© Christopher Earls Brennen

Hike D5. Behunin Canyon


Zion National Park in southwestern Utah is one of loveliest places on earth. But if you visit it in the usual way, by driving up into the main canyon where it opens up into the desert and if you do not venture far from the road you will only have seen a fraction of this beauty. Beyond the asphalt, lie magnificient sculptured canyons, luxurious grottoes and awesome carved sandstone ravines that can only be reached on foot and, sometimes, only by swimming and rappelling.

Behunin Canyon is one of the more challenging canyoneering adventures in this wonderland. It is a demanding, all-day hike with about 8 rappels including the last, a 165ft free rappel down the main Zion Canyon wall to the Emerald Pools area. Unlike some of the other advanced canyoneering adventures in Zion, Behunin Canyon is almost dry and hotter than the others because of the exposure. Consequently this adventure may be best in the spring or fall.


Park at the Visitor Center in Zion National Park and catch the Zion Canyon Shuttle Bus to Grotto parking area (37o15.56'N 112o56.99'W). You will return directly to this same parking lot.


Cross the Virgin river by the footbridge (elevation 4300ft) and turn right following the signs for Angel's Landing. After a brief stretch along the river bank, the trail climbs the west wall of the main canyon and contours into Refrigerator Canyon at an elevation of about 4930ft. In the heat of summer the cool, relatively level hike up Refrigerator Canyon will be a welcome but brief respite. Soon, the trail climbs precipitously up the right wall of Refrigerator utilizing the famous Walter's Wiggles to reach Scout Lookout (37o16.50'N 112o57.04'W). Pause here 2mi from the start at an elevation 5350ft to absorb the breath-taking views from this aerie. The trail to the 5790ft Angel's Landing proceeds south, climbing the apex of the ridge to an awesome perch high above the the main Zion Canyon. If you choose to make this side-trip it will add about 1hr to the adventure. Otherwise proceed in the other direction, north from Scout's Lookout. The well-marked trail climbs a much easier ridge to a broad, flat shelf whose top (elevation 5860ft) is mostly bare rock. It then descends to a wooden footbridge across a small but deep gully. You should reach this bridge (elevation 5520ft) about 2.7mi and 1hr 45min from the start. From this low point the trail climbs across the north face of Mount Majestic and up into the narrowing canyon between Mount Majestic and the mass of the West Rim. The drop-in point for Behunin Canyon (37o16.96'N 112o58.18'W) is the saddle at the top of this climb; you should reach this 6280ft elevation about 2hr 20min or 3.5mi from the start. The West Rim trail turns right and continues to climb toward the plateau high overhead. However, the head of Behunin Canyon lies below you to the west, easily recognized by its spectacular headwall, a massive and bright sandstone cliff painted by eons of water runoff.

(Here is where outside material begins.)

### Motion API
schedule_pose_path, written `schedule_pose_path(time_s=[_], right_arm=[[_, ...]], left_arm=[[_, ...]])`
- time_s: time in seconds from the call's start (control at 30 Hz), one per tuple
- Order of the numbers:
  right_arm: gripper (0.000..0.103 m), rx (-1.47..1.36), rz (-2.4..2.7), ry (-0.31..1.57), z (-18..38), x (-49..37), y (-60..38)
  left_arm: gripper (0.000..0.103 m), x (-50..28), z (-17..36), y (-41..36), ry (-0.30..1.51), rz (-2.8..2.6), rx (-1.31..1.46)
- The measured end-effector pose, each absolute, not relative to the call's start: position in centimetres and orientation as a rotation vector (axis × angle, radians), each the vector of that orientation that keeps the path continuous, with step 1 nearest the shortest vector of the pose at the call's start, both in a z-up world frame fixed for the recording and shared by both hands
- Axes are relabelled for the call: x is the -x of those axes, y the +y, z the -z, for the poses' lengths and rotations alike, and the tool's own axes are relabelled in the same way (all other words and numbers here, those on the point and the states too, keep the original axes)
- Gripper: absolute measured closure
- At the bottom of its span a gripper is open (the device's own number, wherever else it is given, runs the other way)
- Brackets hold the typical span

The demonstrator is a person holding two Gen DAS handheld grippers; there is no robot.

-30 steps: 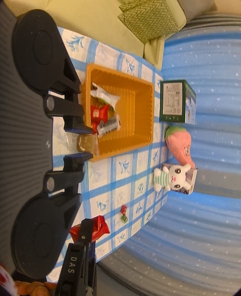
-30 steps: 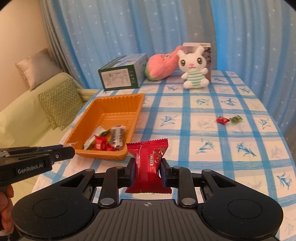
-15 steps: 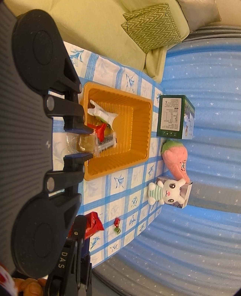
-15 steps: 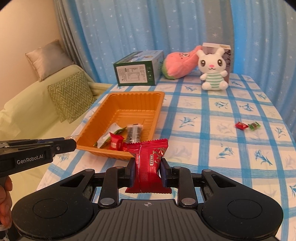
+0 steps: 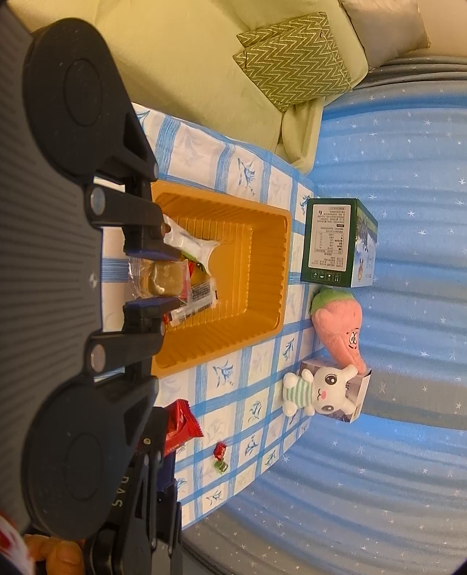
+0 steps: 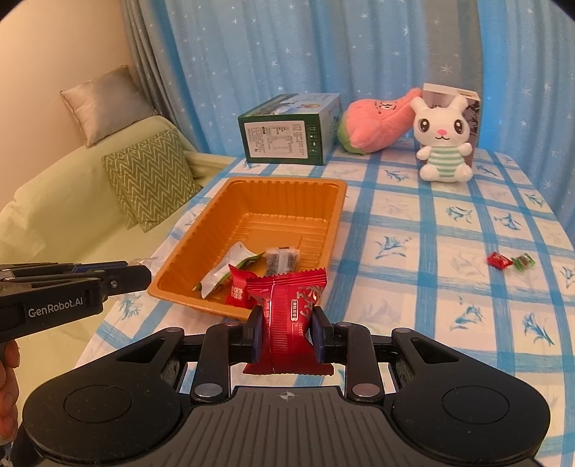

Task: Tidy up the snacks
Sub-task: 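Lower both held candies into the orange tray and open both grippers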

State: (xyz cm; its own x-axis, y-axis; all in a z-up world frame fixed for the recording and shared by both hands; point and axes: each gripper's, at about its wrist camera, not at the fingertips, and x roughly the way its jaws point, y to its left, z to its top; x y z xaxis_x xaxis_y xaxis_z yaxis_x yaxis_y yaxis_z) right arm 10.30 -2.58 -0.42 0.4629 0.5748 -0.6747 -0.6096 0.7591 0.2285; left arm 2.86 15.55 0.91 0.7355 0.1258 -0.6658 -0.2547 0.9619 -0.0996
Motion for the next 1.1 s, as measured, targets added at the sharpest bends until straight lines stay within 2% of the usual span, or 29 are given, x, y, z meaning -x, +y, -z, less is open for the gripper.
schedule_pose_path(time_s=[1.1], right_arm=[[0.076, 0.092, -0.758, 0.852, 4.0, -19.5, 4.6]], left_arm=[[0.084, -12.6, 2.9, 21.3, 0.782, -0.183, 0.194]])
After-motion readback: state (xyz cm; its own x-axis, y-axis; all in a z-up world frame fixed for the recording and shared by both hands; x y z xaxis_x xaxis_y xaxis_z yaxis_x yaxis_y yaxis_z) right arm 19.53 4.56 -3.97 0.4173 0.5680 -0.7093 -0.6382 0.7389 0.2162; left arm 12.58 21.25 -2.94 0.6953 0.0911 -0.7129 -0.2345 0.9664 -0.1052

Behunin Canyon from the drop-in saddle

The drop-in is quite easy. After hiking down through the manzanita turn left and traverse the slickrock toward the towering headwall. Then descend the scree slope under the headwall to the start of the streambed. The going is quite easy for the next mile or so with only occasional obstacles, all of which are readily circumvented or downclimbed. The walls on either side are steeply sloping but not vertical, allowing for more sunshine to penetrate and more vegetation to thrive. But after a mile Behunin suddenly turns left and drops off precipitously (37o16.31'N 112o58.07'W). It is a drop of almost 500ft that takes 4 dramatic rappels to descend. You should reach the top of this challenge (elevation 5700ft) about 3.5hr or 4.2mi from the start.

Top of first rappel   The first rappel

The two-bolt anchor for the first, 70ft rappel is out along a ledge on the right. Descend from there to the obvious large tree slightly off to the right. Using that tree as anchor, rappel straight down about 120ft over sloping slickrock to a smaller tree on the edge of a substantial precipice. The third rappel uses the small tree as anchor and dramatically descends 160ft to a flat-bottomed recess in the cliff. The rope recovery from this third rappel can be a little difficult so the last person down should try to avoid laying the rope down in one of the grooves in the sandstone cut by previous canyoneers. The fourth and last rappel in this big-wall series is anchored by a set of bolts at the edge of the recess. It descends about 100ft to the sandy canyon floor (elevation 5200ft). You should reach this point a little under 5hr from the start. It is a good place for lunch and a brief rest.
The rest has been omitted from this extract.